* Problem
For the listing below, output exactly the lines from the line with "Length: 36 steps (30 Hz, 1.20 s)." up to and including the line with "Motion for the", and no other lines.

+ + + +

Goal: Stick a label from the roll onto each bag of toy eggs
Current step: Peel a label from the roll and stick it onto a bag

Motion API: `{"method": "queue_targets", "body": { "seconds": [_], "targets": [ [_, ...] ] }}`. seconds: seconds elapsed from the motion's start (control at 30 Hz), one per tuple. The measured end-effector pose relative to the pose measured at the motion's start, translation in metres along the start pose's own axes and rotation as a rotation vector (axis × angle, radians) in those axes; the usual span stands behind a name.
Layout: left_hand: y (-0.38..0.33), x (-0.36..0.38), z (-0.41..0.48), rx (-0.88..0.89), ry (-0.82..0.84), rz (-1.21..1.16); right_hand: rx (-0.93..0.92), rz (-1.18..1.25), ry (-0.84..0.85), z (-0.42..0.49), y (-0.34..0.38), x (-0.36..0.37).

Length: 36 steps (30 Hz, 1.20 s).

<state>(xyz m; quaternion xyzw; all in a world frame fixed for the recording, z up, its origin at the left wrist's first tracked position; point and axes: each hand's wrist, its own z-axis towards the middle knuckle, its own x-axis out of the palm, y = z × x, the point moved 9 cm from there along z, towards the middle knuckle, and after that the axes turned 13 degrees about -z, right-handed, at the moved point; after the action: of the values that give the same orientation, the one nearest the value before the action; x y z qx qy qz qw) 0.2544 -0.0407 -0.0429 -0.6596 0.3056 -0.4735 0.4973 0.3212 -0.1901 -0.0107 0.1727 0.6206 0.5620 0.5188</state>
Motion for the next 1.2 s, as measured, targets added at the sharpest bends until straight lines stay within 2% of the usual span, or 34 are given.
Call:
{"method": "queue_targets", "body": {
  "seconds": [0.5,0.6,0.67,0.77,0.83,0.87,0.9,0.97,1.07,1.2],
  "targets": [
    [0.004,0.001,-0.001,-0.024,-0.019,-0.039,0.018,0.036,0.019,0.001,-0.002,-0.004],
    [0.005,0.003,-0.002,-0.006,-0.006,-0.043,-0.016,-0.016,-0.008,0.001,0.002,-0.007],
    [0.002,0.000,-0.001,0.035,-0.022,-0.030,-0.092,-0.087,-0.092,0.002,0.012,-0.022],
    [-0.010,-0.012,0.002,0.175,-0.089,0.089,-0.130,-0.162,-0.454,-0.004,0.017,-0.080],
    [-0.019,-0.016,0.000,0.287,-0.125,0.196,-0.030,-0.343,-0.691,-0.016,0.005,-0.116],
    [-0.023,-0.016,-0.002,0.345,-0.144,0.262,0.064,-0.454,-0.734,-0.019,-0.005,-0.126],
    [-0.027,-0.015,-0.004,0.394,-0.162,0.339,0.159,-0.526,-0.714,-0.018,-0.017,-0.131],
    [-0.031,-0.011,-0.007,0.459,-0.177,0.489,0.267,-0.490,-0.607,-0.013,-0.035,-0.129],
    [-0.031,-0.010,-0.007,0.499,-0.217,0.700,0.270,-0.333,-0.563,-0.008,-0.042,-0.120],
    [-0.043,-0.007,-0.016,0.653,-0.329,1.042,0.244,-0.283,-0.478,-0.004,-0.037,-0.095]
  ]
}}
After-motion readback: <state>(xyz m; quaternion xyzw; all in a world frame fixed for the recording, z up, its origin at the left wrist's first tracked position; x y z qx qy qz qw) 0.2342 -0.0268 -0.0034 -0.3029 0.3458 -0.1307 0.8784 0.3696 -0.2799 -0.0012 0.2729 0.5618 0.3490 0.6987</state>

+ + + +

* Output for this exercise
Length: 36 steps (30 Hz, 1.20 s).

<state>(xyz m; quaternion xyzw; all in a world frame fixed for the recording, z up, its origin at the left wrist's first tracked position; point and axes: each hand's wrist, its own z-axis towards the middle knuckle, its own x-axis out of the palm, y = z × x, the point moved 9 cm from there along z, towards the middle knuckle, and after that the axes turned 13 degrees about -z, right-handed, at the moved point; after the action: of the values that give the same orientation, the one nearest the value before the action; x y z qx qy qz qw) 0.2544 -0.0407 -0.0429 -0.6596 0.3056 -0.4735 0.4973 0.3212 -0.1901 -0.0107 0.1727 0.6206 0.5620 0.5188</state>
Motion for the next 1.2 s, as measured, targets added at the sharpest bends until straight lines stay within 2% of the usual span, or 34 are given.

The output is done.